Friday, June 15, 2018

A tomb without a view

Art, and what makes something worthy of being called art, is an endlessly fascinating topic. I have previously ruminated on the strangeness that permits anyone to call themselves an artist and then automatically define anything that they do or create as art - and have this con accepted by others. We have a wonderful example of this intellectual arrogance in today's Guardian where my eye was unerringly drawn to the following story:


Pic: courtesy The Guardian

 Best place for him, you are probably thinking. Shame it wasn't under a quiet road out in the bush then there would have been less disruption to traffic while they excavated the hole, inserted the steel box (and the reclusive gentleman) and then replaced the surface leaving but a slender air-pipe to keep him alive.

Why do such a thing?
According to organisers of Dark Mofo, the artist’s stay underground is a “response to 20th-century totalitarian violence in all its forms”.
I'm sure that all of us, other than dictators wearing silly uniforms, will agree that we are all dead against 20th-century totalitarian violence. Actually, I am prepared to go one step further and hereby proclaim my total rejection of 21st-century totalitarian violence as well. I'm also (and here I know I am so far ahead of my fellow artists that it will be years before my genius is recognised) not at all happy about 18th-century absolutist violence and don't get me started on certain murky goings-on in the later part of the Bronze Age.
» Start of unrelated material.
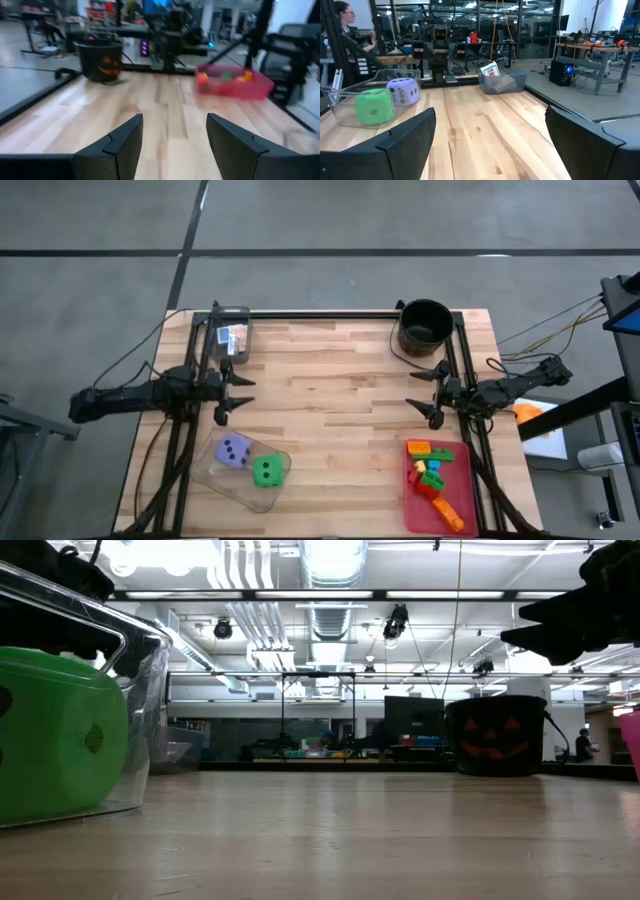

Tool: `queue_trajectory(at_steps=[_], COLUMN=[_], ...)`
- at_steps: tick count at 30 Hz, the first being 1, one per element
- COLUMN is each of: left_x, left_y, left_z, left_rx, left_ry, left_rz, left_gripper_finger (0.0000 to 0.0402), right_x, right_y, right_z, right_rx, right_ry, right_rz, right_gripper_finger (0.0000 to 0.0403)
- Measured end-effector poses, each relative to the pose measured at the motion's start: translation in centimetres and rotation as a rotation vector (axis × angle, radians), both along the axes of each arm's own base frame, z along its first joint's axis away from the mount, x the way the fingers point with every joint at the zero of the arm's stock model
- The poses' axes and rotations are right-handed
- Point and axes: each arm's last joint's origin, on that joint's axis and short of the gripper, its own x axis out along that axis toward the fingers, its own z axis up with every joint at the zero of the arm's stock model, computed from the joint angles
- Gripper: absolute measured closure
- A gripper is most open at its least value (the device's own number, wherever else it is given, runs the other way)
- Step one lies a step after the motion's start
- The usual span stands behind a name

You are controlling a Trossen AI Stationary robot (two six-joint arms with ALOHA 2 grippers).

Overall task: Pick & Place Toys
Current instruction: Return to Home Position

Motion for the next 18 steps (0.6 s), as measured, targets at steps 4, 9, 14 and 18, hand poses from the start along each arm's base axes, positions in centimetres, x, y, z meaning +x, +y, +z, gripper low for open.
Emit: queue_trajectory(at_steps=[4,9,14,18], left_x=[-0.1,0.0,0.0,0.0], left_y=[0.9,1.5,1.4,1.2], left_z=[0.4,-0.6,-0.5,-0.5], left_rx=[-0.018,-0.044,-0.018,-0.016], left_ry=[-0.051,-0.042,-0.05,-0.052], left_rz=[0.07,0.122,0.072,0.029], left_gripper_finger=[0.018,0.018,0.018,0.018], right_x=[0.0,0.0,0.1,0.2], right_y=[0.0,0.0,0.1,0.1], right_z=[0.0,-0.1,-0.2,-0.3], right_rx=[-0.001,-0.003,-0.009,-0.018], right_ry=[0.001,0.007,0.021,0.034], right_rz=[0.001,0.002,0.003,-0.002], right_gripper_finger=[0.003,0.003,0.003,0.003])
Practitioners of 20th-century totalitarian violence are, doubtless, cowering in their bunkers and preparing their monorails for an emergency getaway before our man is hauled up on a freezing Hobart night in front of a vast cheering crowd and starts his encore (I don't know, putting a bag over his face for ten minutes as a response to the price of chewing gum, or something).

What will he be doing whilst underground in total darkness and the buses and trucks rumble overhead?
meditating, drawing, fasting and reading Robert Hughes’s The Fatal Shore.
OK, so not in total darkness. And not in total discomfort as we also learn that a small heater and a thermos (contents not specified) were taken in before the tarmac went back on. So just a long lie-down really. Well, we can all do that. Last night I spent some eight hours lying on my back in near-total darkness with only my wife for company. I fasted for the whole of this period without even the comfort of a well-filled thermos. This morning I ate two slices of toast with marmalade to indicate my total rejection of religious discrimination in 13th-century Spain and drank a cup of tea to indicate my solidarity with the struggles of the Aztec peoples to be free to cut out the hearts of anyone they didn't like very much. Turner prize, here we come.